La commedia fantastica di Mr. Oizo, domatore di mosche e di imbecilli definitivi, ci invita a guardare il mondo in maniera differente, esorcizzando l’angoscia del reale. Dal 17 giugno al cinema.
di Marzia Gandolfi
Mandibules è la nuova cronaca bestiaria (e bestiale) di Quentin Dupieux. Dopo lo stiloso daim (Doppia pelle), che ‘prendeva vita’ addosso all’impostore feticista di Jean Dujardin, Mandibules ci convince dell’esistenza di un dittero domestico in un mondo che sembra aver perso la ragione. Grande pupazzo articolato con la testa dinoccolata, la mosca di Dupieux è fedele all’assurdo di Alfred Jarry, drammaturgo francese precursore di un teatro rivoluzionario e deliberatamente provocatorio, in grado di formulare nuovi valori estetici, dissacrando il reale e ricorrendo a enormi caricature o a immagini deformi e grottesche. Da sempre al cuore del cinema horror, dal Nosferatu il vampiro di Murnau a La mosca di Cronenberg, la mouche questa volta vola alta, indifferente al genere e al sentimento di repulsione che la sua apparizione semplicemente suscita. Jean-Gab e Manu, due imbecilli definitivi, lo hanno capito bene e decidono di addomesticarla per un esperimento futuro da cui sperano di ricavare una fortuna. L’idea è quella di trasformarla in una sorta di drone per il trasporto illecito di merci.
Rinvenuta per caso nel cofano di una vettura, quella mosca dalle proporzioni esagerate è un regalo dal cielo per i nostri eroi e per la loro amicizia, essenzialmente lucrativa, che ha come obiettivo quello di fare soldi e se possibile senza il minimo sforzo. L’appetito del resto, il ‘nutrimento’ sono una delle preoccupazioni maggiori del tandem, più che un bisogno vitale, una pulsione animale.
L’origine del pachidermico dittero, al centro di un piano infallibile, meglio, di un'altra idea malade di Dupieux, resterà però un mistero per lo spettatore, l’emanazione morbosa delle sue ossessioni e dei suoi film passati. Dopo i toni cupi di Au Poste! e Doppia pelle, coi loro eccessi criminali, Mandibules rinnova il carattere solare dei suoi ‘film americani’ (Rubber, Wrong). Sceso dalla montagna (Doppia pelle) al livello del mare che bagna la Costa Azzurra, il cinema di Dupieux cambia pelle e paradigma, adottando una linea più accessibile e una sceneggiatura obbediente a una logica interna comprensibile. Quello che bisogna accettare è la mouche come l’anomalia dell’Agnès di Adèle Exarchopoulos, che si esprime urlando e parlando con voce autoritaria.
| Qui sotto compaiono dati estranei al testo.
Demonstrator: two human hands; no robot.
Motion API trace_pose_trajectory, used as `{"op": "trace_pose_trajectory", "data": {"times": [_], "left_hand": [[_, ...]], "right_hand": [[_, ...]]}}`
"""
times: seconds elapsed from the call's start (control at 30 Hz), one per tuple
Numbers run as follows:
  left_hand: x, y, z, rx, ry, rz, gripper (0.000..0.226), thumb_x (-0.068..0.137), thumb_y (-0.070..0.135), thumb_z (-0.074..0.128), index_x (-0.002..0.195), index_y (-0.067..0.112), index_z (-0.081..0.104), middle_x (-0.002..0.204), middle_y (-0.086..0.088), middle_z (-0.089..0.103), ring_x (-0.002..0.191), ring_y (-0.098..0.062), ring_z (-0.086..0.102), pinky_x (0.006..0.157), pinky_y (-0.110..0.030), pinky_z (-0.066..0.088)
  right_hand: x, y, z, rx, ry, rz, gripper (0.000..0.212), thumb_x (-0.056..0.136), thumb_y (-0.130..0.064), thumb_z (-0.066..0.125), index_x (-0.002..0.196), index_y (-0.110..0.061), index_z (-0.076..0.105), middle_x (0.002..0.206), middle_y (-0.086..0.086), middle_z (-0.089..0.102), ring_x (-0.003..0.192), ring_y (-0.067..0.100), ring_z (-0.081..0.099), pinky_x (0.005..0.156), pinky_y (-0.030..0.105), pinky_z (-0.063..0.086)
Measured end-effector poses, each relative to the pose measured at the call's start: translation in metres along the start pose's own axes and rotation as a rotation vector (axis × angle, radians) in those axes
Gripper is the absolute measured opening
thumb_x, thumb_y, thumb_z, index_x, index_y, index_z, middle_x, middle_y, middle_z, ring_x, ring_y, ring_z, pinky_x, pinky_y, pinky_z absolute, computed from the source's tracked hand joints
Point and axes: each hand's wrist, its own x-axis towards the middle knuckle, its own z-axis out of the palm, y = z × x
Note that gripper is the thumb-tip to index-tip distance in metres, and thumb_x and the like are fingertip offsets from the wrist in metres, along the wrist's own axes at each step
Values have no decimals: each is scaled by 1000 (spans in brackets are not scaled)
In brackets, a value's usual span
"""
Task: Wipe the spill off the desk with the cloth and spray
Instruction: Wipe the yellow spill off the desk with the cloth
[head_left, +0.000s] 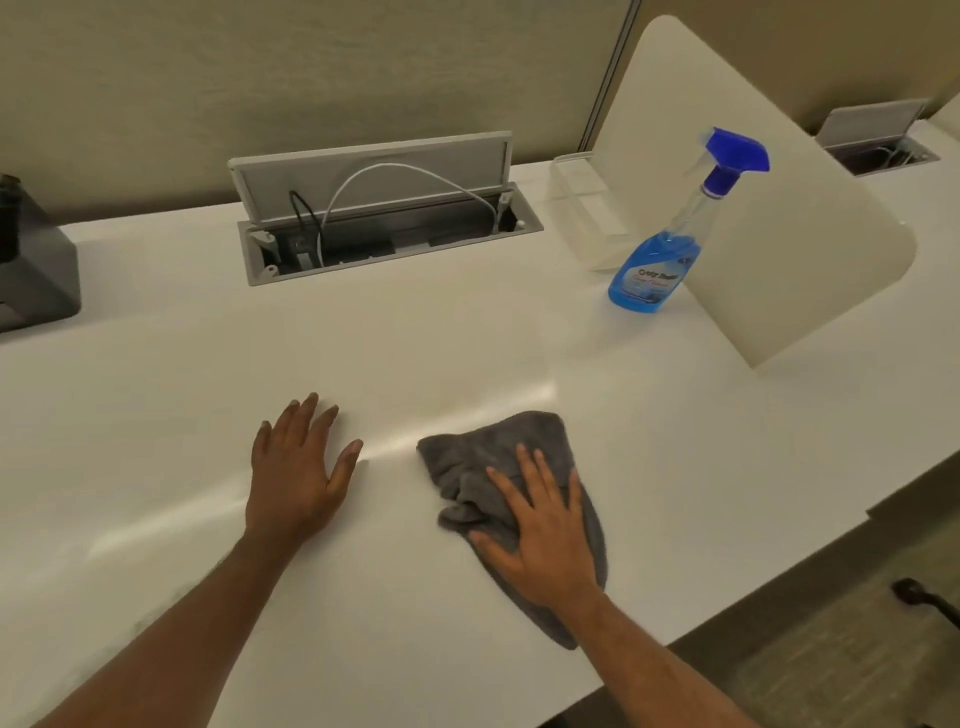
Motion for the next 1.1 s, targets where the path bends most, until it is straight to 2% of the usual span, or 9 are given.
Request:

Pettinata come Greta Thunberg, la giovane militante svedese, Agnès detiene la verità ma nessuno l’ascolta perché fa troppo rumore.
Marionetta di lattice dalle gambe digitali, la mosca del film è pescata dal generoso bestiario fantastico di serie B, affollato di tarantole giganti e altri mostri ronzanti che attaccano le nostre città. Entomologo della nostra specie, Dupieux fa la sua muta, si incolla le ali e si fa insetto docile dotato di una visione frattale del mondo e del suo consumismo volatile. Non solo il suo film vede le cose in grande ma le vede anche raddoppiate come la dose di comicità assurda servita dal duo David Marsais e Grégoire Ludig.